Edebi güzelleme yapmıyorum inanın. Kendisi kıymetli olan cümlelerin, zaten o güzellemeye ihtiyacı yoktur. Bir sanat eseri gibidir divan şiirleri. Sanattan anlayan insanların elinde , şaheser olarak çoktan yerini almıştır.
21. Yüzyılın insanları en çok yüzeysellikten
şikayet ediyor mesela. Derinleşmediğin bir kelime bile , senin ruhuna, kalbine nasıl yansıyor zannediyorsun ki ? Esasan sadece divan şiirleri için de değil, günümüz şiirleri için de bu böyle. Şiirin, her bir kelimesinin ,hakkını vererek okumadan, geçiştirilen cümleler, bizleri bu yüzeysel formun hapishanelerinde mahkum etmiyor mu ?

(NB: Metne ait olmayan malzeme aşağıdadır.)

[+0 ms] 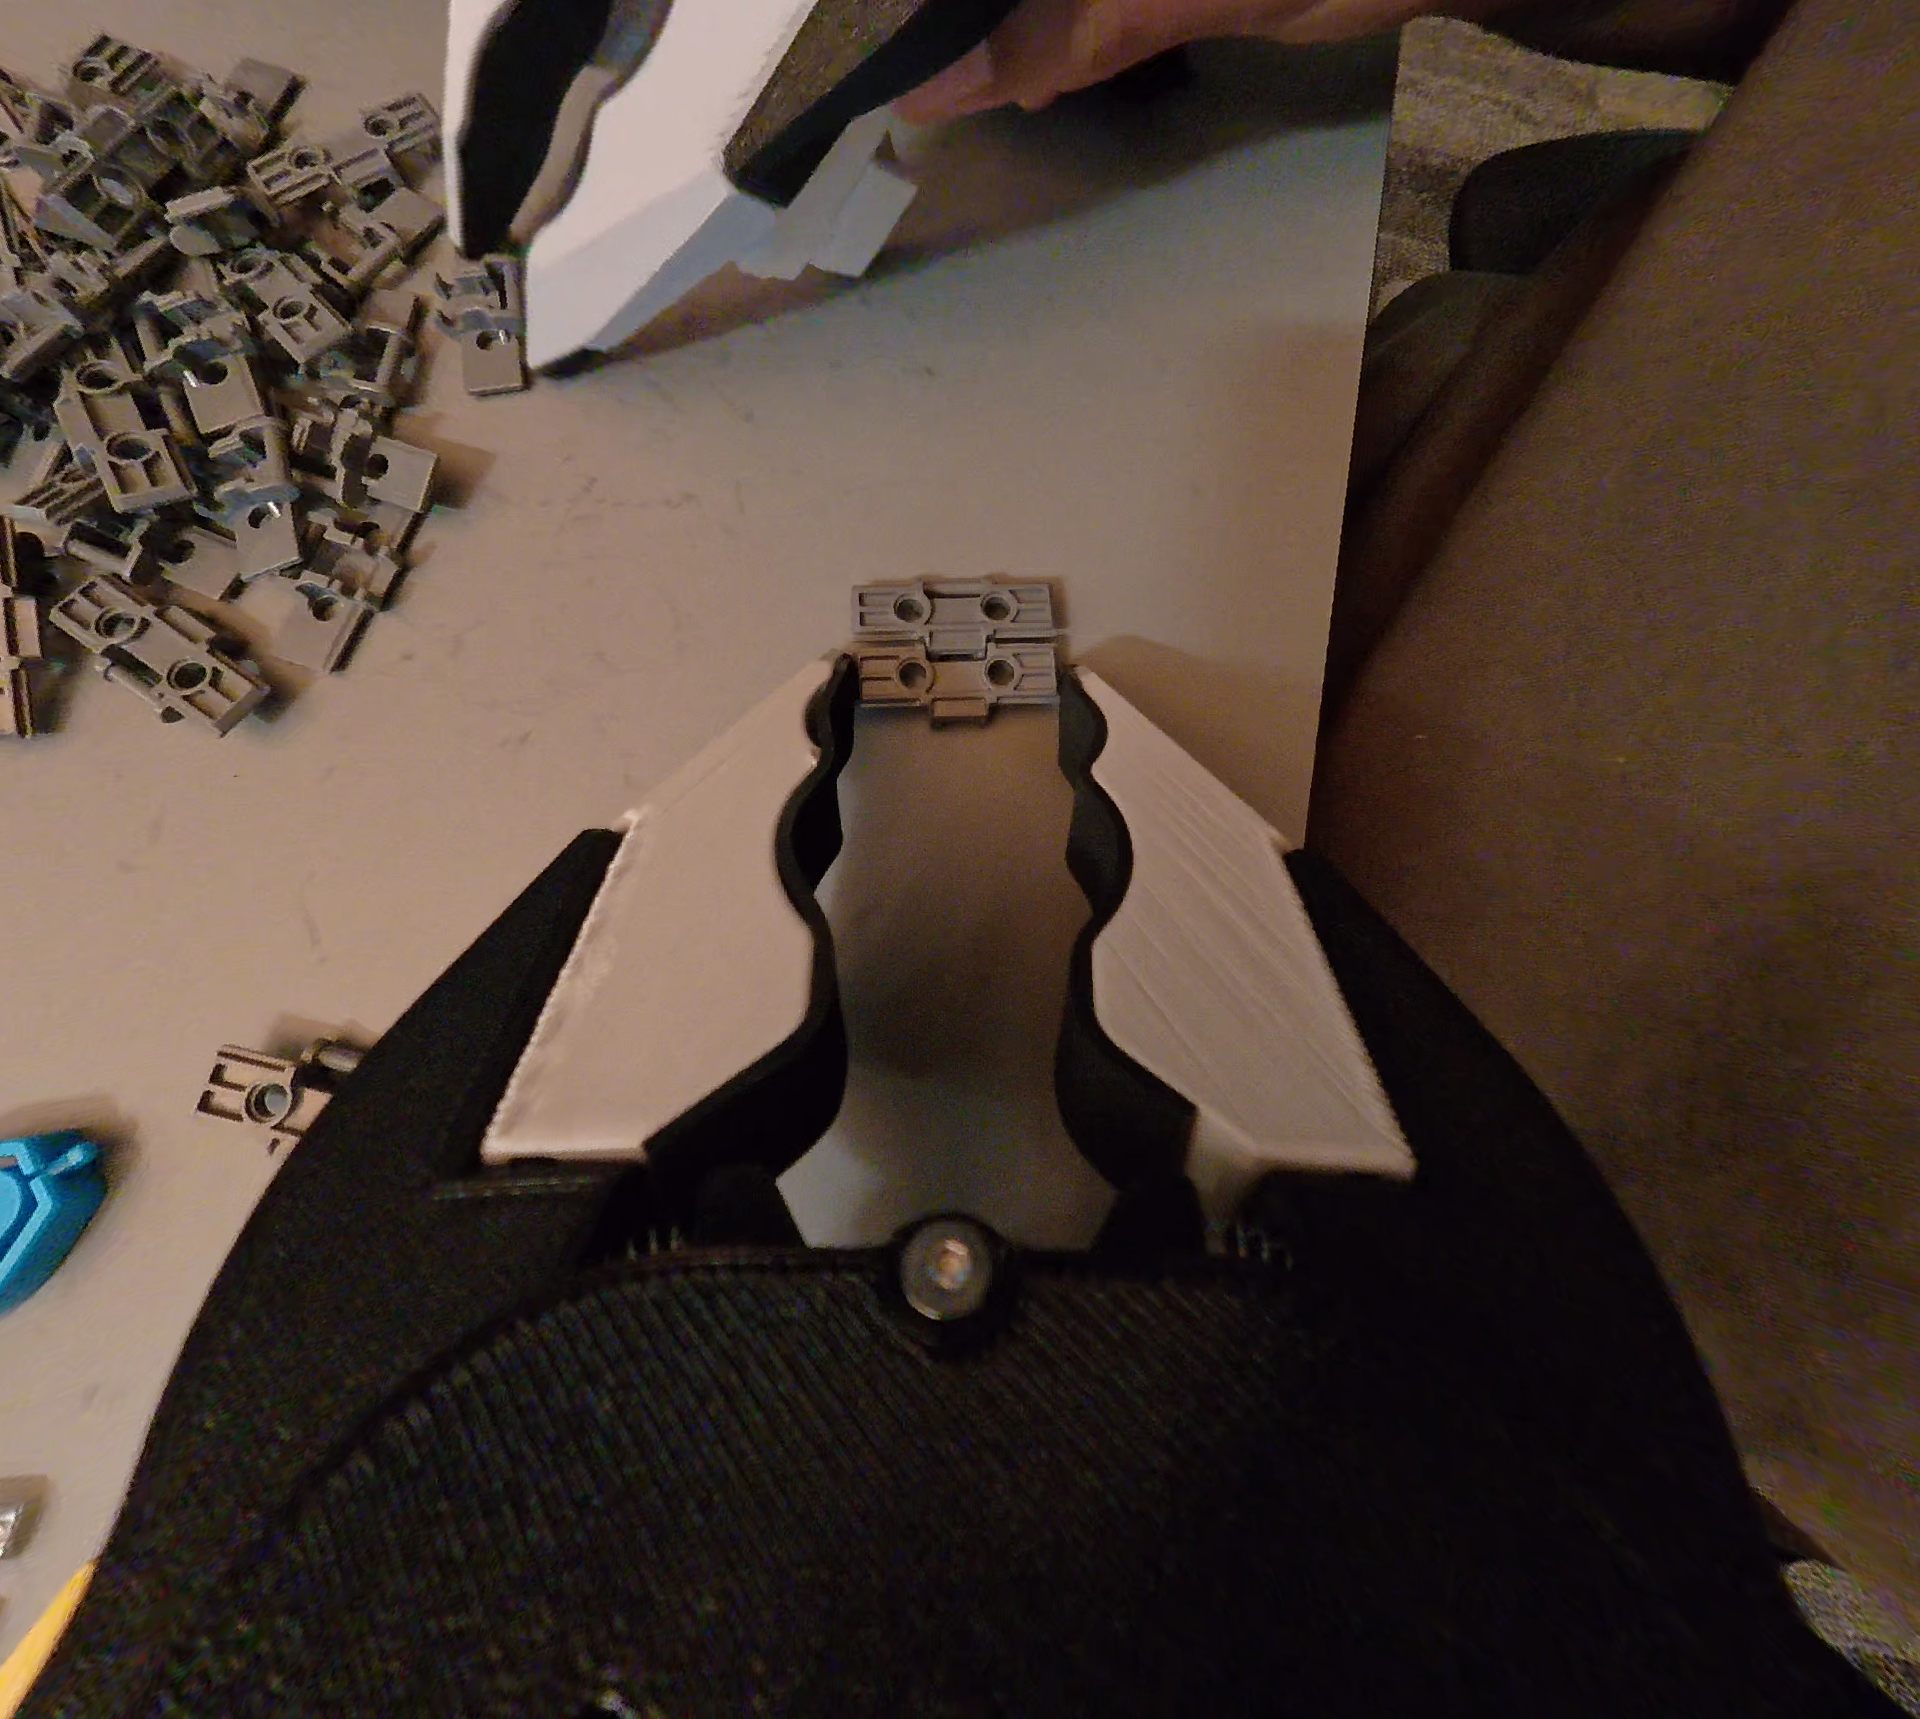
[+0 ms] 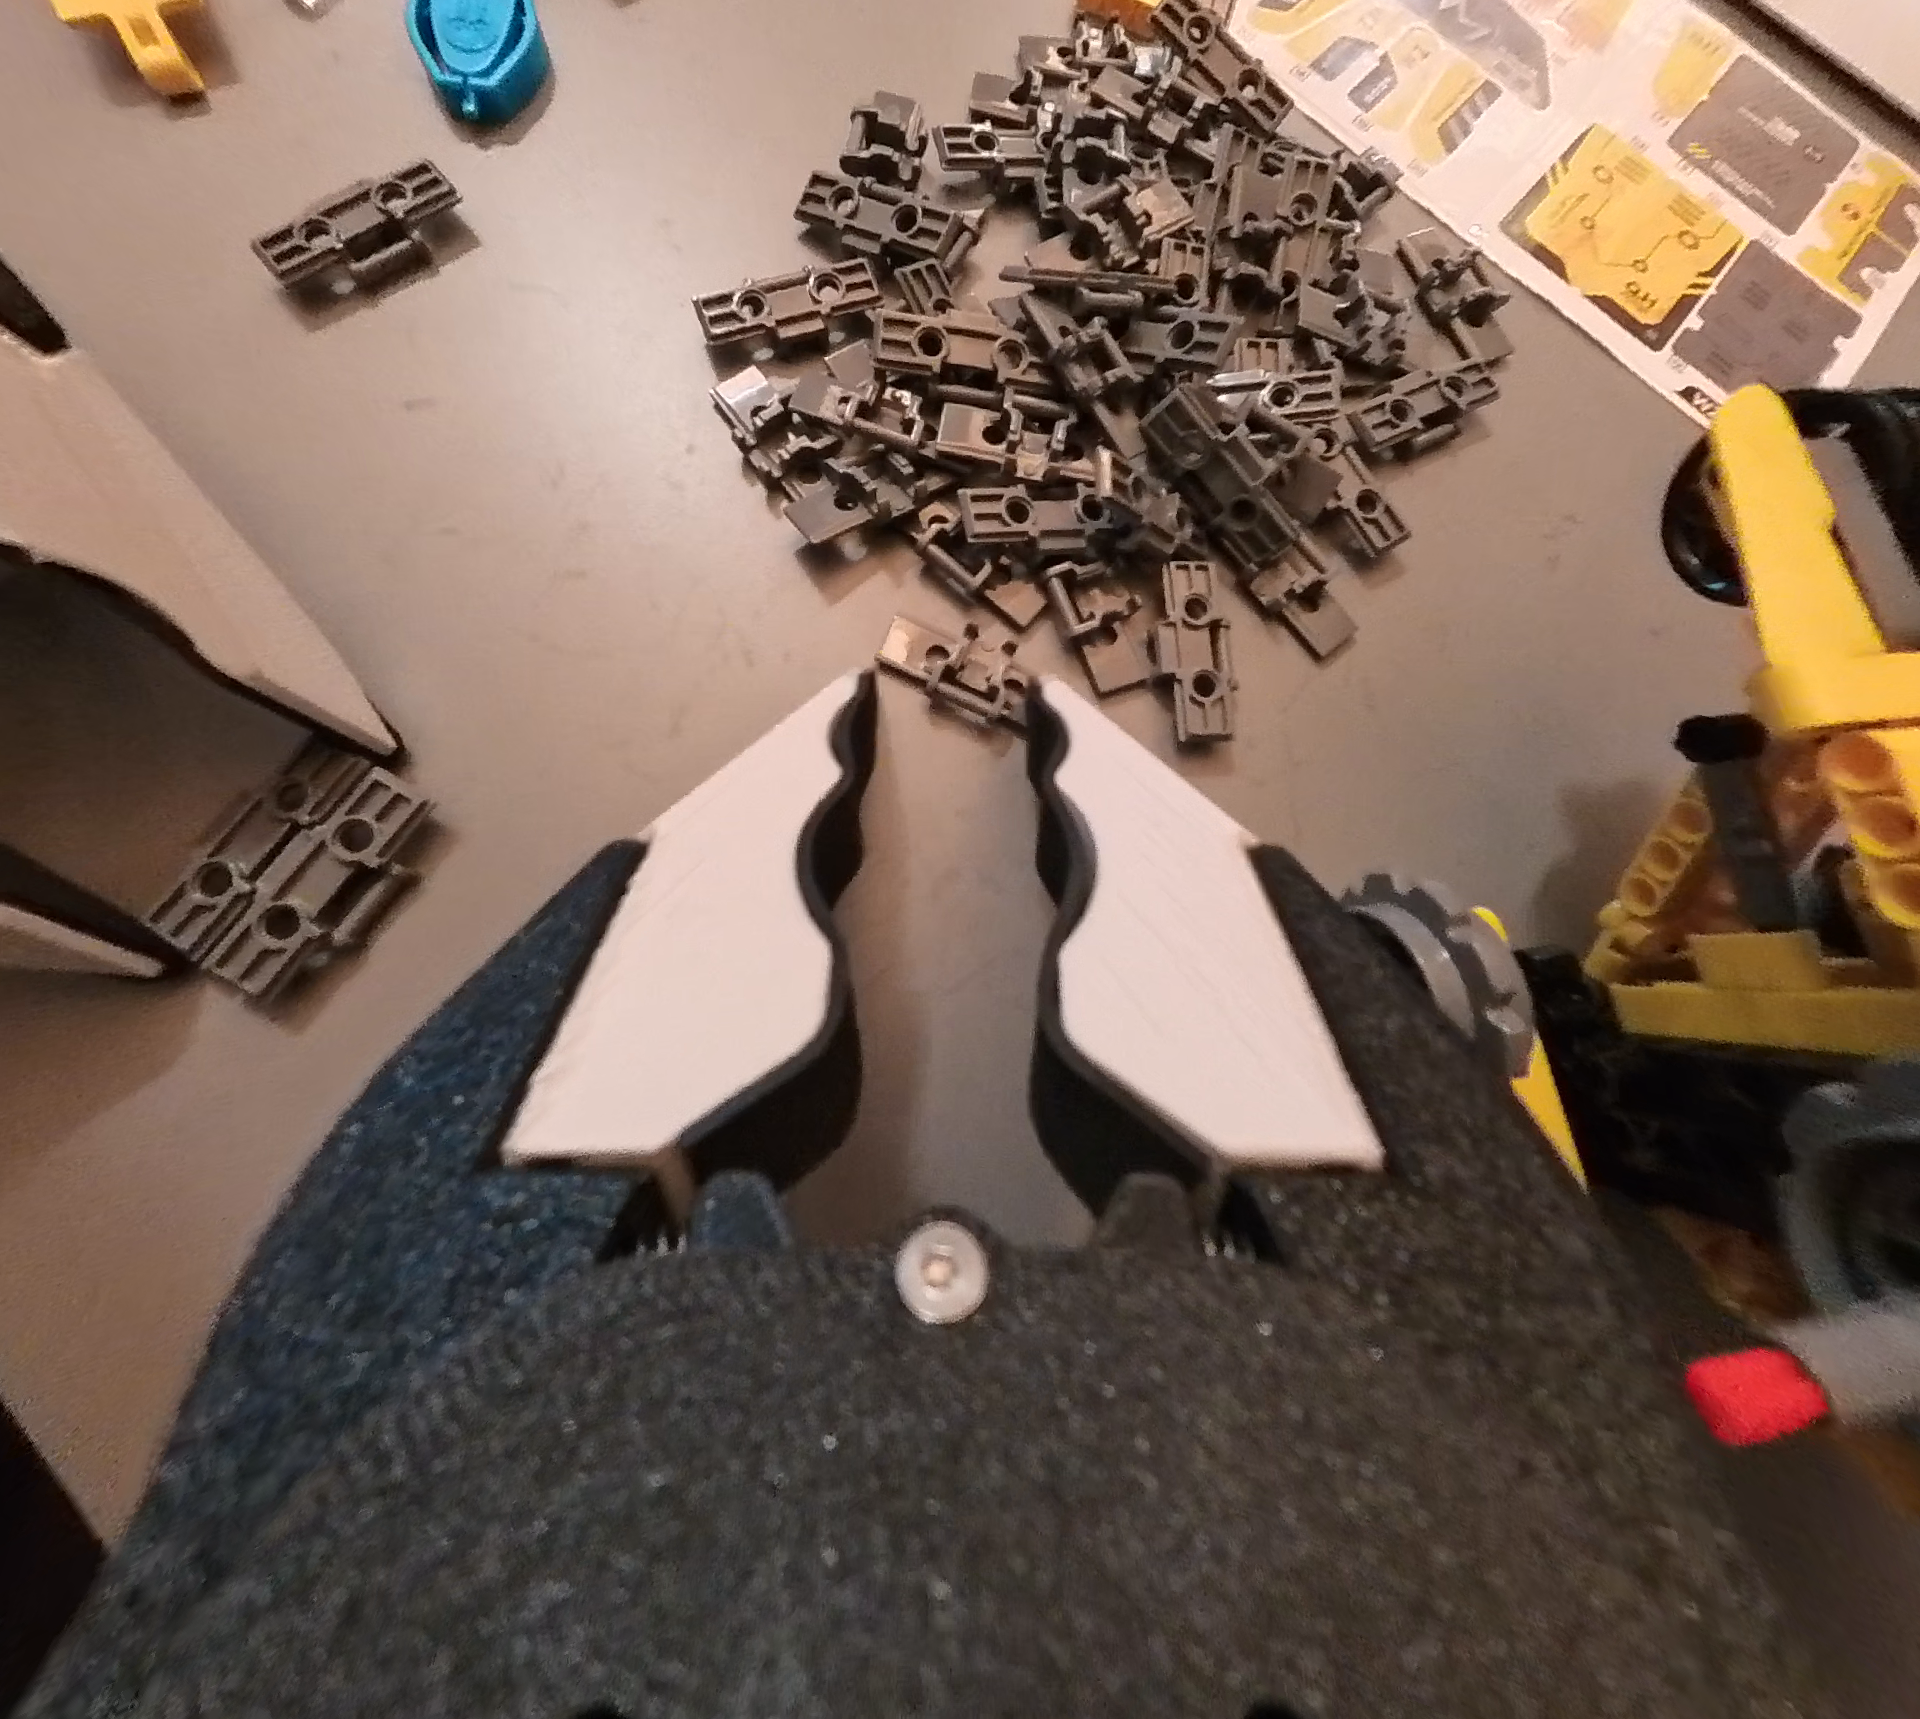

Anlamaya ve anlamdırmaya gönüllüysek, önce bir şiirle başlamak lazım sanırım. Kendi derinliğimizin farkına varmamız, her bir yazılanın hakkını vermemiz… Okudukça , kelime kapılarının manalarını aralayan yeni manzalara şahit tutulduğumuzda, belki de zihinlerimizin , ruhumuzun seyahatlerinde vizesiz ,başka dünyaların kıtalarına konuk oluruz, ne dersiniz ? Küçük bir başlangıç için, kısa bir beyit bırakıyorum sizlere. Bakın ne diyor Su Kasidesi’nde Fuzuli :
•Saçma ey göz eşkten gönlümdeki odlare su / Kim bu denli tutuşan odlare kılmaz çâre su
(Eşk (gözyaşı), od (ateş), kim (ki))
Nesre çeviri: Ey göz! Gönlümdeki ateşlere gözyaşından su saçma! Çünkü böyle tutuşan ateşlere su fayda etmez.